[Assigned task]:
Lines to restate from the data below: from the one containing "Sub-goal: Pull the" to the one containing "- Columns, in", both included. Give them again exactly, and only them.

== == ==

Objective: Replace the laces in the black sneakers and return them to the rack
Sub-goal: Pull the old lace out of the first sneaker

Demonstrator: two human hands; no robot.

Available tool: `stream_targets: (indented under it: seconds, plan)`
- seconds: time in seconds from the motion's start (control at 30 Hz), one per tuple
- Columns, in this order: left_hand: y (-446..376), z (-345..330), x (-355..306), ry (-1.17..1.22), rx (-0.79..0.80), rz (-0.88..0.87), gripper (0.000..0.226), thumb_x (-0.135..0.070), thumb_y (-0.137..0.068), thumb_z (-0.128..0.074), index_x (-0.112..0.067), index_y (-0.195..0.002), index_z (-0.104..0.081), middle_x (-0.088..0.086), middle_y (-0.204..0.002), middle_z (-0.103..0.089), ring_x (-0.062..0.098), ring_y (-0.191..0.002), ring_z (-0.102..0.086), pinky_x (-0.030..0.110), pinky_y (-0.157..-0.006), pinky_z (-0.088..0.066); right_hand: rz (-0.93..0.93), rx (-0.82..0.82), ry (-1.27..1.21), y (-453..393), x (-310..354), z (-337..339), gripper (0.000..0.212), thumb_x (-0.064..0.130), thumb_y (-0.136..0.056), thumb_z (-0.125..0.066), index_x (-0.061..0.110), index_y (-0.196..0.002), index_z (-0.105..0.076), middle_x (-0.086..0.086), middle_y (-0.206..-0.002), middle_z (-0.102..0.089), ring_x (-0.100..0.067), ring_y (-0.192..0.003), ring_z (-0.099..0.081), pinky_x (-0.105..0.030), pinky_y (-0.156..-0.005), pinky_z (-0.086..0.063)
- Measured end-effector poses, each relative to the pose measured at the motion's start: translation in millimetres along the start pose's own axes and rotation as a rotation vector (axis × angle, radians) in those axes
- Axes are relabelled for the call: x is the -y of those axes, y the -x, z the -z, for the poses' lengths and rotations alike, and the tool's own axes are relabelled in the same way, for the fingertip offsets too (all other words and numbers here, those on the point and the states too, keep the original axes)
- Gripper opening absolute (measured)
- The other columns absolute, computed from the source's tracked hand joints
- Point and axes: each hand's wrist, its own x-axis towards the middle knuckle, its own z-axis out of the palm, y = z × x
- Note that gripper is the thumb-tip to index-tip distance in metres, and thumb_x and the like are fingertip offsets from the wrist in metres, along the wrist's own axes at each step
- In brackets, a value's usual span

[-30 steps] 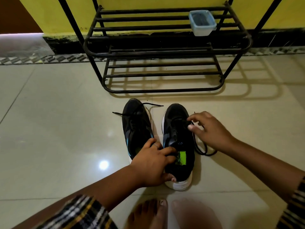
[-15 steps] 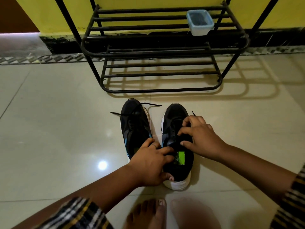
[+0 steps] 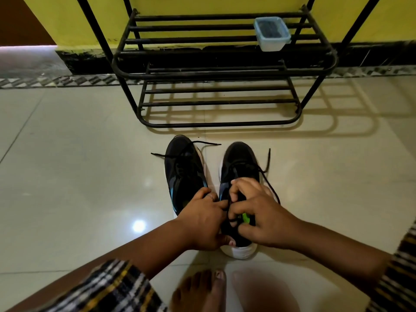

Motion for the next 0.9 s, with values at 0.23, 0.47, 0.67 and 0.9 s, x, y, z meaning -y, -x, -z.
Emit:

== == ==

[Problem solution]:
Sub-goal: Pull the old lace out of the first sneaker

Demonstrator: two human hands; no robot.

Available tool: `stream_targets: (indented under it: seconds, plan)`
- seconds: time in seconds from the motion's start (control at 30 Hz), one per tuple
- Columns, in this order: left_hand: y (-446..376), z (-345..330), x (-355..306), ry (-1.17..1.22), rx (-0.79..0.80), rz (-0.88..0.87), gripper (0.000..0.226), thumb_x (-0.135..0.070), thumb_y (-0.137..0.068), thumb_z (-0.128..0.074), index_x (-0.112..0.067), index_y (-0.195..0.002), index_z (-0.104..0.081), middle_x (-0.088..0.086), middle_y (-0.204..0.002), middle_z (-0.103..0.089), ring_x (-0.062..0.098), ring_y (-0.191..0.002), ring_z (-0.102..0.086), pinky_x (-0.030..0.110), pinky_y (-0.157..-0.006), pinky_z (-0.088..0.066); right_hand: rz (-0.93..0.93), rx (-0.82..0.82), ry (-1.27..1.21), y (-453..393), x (-310..354), z (-337..339), gripper (0.000..0.212), thumb_x (-0.064..0.130), thumb_y (-0.136..0.056), thumb_z (-0.125..0.066), index_x (-0.061..0.110), index_y (-0.196..0.002), index_z (-0.105..0.076), middle_x (-0.086..0.086), middle_y (-0.206..-0.002), middle_z (-0.102..0.089), ring_x (-0.100..0.067), ring_y (-0.192..0.003), ring_z (-0.099..0.081), pinky_x (-0.105..0.030), pinky_y (-0.156..-0.005), pinky_z (-0.086..0.063)

What the exercise asked for is complete.